» PROBLEM TO SOLVE:
Starting with the line that has "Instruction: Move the" in the records below and stopping after the line that has "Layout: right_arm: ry", output every line exactly and nothing else; skip pictures.

DATA: Begin

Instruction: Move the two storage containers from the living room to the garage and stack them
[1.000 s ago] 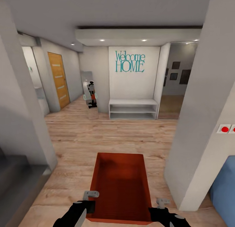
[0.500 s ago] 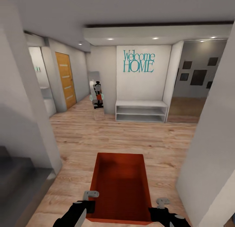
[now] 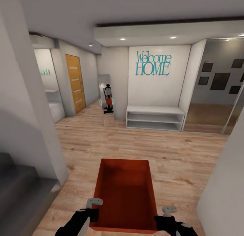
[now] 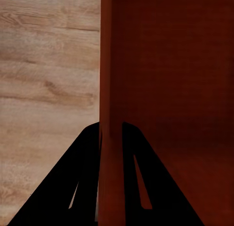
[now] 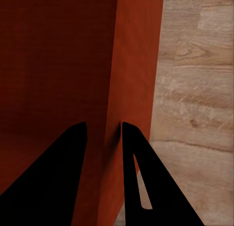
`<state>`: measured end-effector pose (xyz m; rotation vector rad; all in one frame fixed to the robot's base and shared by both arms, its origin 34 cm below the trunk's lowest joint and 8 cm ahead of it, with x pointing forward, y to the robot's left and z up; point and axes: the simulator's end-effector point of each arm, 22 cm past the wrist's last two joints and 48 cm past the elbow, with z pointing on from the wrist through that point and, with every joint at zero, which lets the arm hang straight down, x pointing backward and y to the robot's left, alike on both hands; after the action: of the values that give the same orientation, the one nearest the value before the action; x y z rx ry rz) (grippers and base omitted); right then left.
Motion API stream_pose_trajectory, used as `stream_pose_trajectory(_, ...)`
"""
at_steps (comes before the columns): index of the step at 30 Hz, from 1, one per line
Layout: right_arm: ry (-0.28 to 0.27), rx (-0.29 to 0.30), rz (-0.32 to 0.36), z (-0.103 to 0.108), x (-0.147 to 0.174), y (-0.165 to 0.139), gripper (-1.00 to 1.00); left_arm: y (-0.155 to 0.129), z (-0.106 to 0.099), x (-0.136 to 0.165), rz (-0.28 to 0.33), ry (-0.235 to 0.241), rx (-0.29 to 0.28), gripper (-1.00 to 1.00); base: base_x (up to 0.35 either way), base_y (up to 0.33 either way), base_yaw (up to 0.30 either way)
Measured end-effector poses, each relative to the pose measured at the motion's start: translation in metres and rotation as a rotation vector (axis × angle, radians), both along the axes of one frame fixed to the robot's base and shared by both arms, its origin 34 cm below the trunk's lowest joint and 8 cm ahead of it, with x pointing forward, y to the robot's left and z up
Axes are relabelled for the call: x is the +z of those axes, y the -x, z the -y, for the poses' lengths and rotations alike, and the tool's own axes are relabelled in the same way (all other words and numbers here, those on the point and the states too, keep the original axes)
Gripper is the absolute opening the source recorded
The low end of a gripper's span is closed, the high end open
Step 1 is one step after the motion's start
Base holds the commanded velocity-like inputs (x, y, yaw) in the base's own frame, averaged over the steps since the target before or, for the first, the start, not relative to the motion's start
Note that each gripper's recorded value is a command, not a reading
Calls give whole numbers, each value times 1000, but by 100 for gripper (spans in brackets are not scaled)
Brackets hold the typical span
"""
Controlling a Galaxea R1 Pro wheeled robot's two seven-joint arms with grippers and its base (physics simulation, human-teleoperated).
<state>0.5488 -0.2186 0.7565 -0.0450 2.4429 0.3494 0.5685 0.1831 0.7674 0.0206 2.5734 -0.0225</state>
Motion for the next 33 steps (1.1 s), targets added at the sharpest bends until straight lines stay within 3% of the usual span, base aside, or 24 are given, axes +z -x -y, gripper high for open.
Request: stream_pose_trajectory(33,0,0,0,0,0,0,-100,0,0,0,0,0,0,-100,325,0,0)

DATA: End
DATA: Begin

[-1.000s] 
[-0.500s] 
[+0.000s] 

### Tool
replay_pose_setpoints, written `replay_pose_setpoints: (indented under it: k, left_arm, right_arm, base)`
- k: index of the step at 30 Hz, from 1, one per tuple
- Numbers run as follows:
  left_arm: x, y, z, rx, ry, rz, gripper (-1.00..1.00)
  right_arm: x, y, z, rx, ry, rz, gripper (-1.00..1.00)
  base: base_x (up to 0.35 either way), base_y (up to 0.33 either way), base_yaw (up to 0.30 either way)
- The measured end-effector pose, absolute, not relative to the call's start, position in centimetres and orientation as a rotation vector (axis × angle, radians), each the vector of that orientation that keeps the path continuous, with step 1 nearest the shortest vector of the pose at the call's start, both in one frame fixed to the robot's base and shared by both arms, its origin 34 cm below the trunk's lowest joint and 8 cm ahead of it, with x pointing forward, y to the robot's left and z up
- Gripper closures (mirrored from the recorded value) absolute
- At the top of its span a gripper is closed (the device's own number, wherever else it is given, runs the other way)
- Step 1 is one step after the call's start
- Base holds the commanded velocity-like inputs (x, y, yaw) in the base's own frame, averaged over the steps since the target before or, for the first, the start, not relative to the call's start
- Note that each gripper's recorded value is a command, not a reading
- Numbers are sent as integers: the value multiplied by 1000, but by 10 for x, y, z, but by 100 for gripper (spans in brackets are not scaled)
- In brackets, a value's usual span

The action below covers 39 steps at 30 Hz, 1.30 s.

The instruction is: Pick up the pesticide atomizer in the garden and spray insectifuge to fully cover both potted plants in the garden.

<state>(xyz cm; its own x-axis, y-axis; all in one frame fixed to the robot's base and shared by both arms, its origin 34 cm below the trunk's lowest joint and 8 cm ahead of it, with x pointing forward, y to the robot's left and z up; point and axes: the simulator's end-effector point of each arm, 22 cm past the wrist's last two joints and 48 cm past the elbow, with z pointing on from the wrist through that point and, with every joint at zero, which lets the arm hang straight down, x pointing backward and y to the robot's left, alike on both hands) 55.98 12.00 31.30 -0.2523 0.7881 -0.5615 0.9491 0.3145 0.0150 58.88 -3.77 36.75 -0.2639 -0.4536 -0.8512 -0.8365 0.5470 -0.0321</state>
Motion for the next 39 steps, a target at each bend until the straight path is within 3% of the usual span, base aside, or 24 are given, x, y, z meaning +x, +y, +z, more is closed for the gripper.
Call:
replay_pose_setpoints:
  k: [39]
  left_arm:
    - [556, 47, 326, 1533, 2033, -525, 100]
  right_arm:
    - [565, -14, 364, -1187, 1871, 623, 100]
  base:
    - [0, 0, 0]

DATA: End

» SOLUTION FOR THIS EXERCISE:
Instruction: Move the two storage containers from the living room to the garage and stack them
[1.000 s ago] 
[0.500 s ago] 
[now] 
[now] 
[now] 
`<state>`: measured end-effector pose (xyz m; rotation vector rad; all in one frame fixed to the robot's base and shared by both arms, its origin 34 cm below the trunk's lowest joint and 8 cm ahead of it, with x pointing forward, y to the robot's left and z up; point and axes: the simulator's end-effector point of each arm, 22 cm past the wrist's last two joints and 48 cm past the elbow, with z pointing on from the wrist through that point and, with every joint at zero, which lets the arm hang straight down, x pointing backward and y to the robot's left, alike on both hands; after the action: of the values that give the same orientation, the one nearest the value before the action; x y z rx ry rz) (grippers and base omitted); right then left.
Motion API stream_pose_trajectory, used as `stream_pose_trajectory(_, ...)`
"""
at_steps (comes before the columns): index of the step at 30 Hz, from 1, one per line
Layout: right_arm: ry (-0.28 to 0.27), rx (-0.29 to 0.30), rz (-0.32 to 0.36), z (-0.103 to 0.108), x (-0.147 to 0.174), y (-0.165 to 0.139), gripper (-1.00 to 1.00); left_arm: y (-0.155 to 0.129), z (-0.106 to 0.099), x (-0.136 to 0.165), rz (-0.28 to 0.33), ry (-0.235 to 0.241), rx (-0.29 to 0.28), gripper (-1.00 to 1.00); base: base_x (up to 0.35 either way), base_y (up to 0.33 either way), base_yaw (up to 0.30 either way)

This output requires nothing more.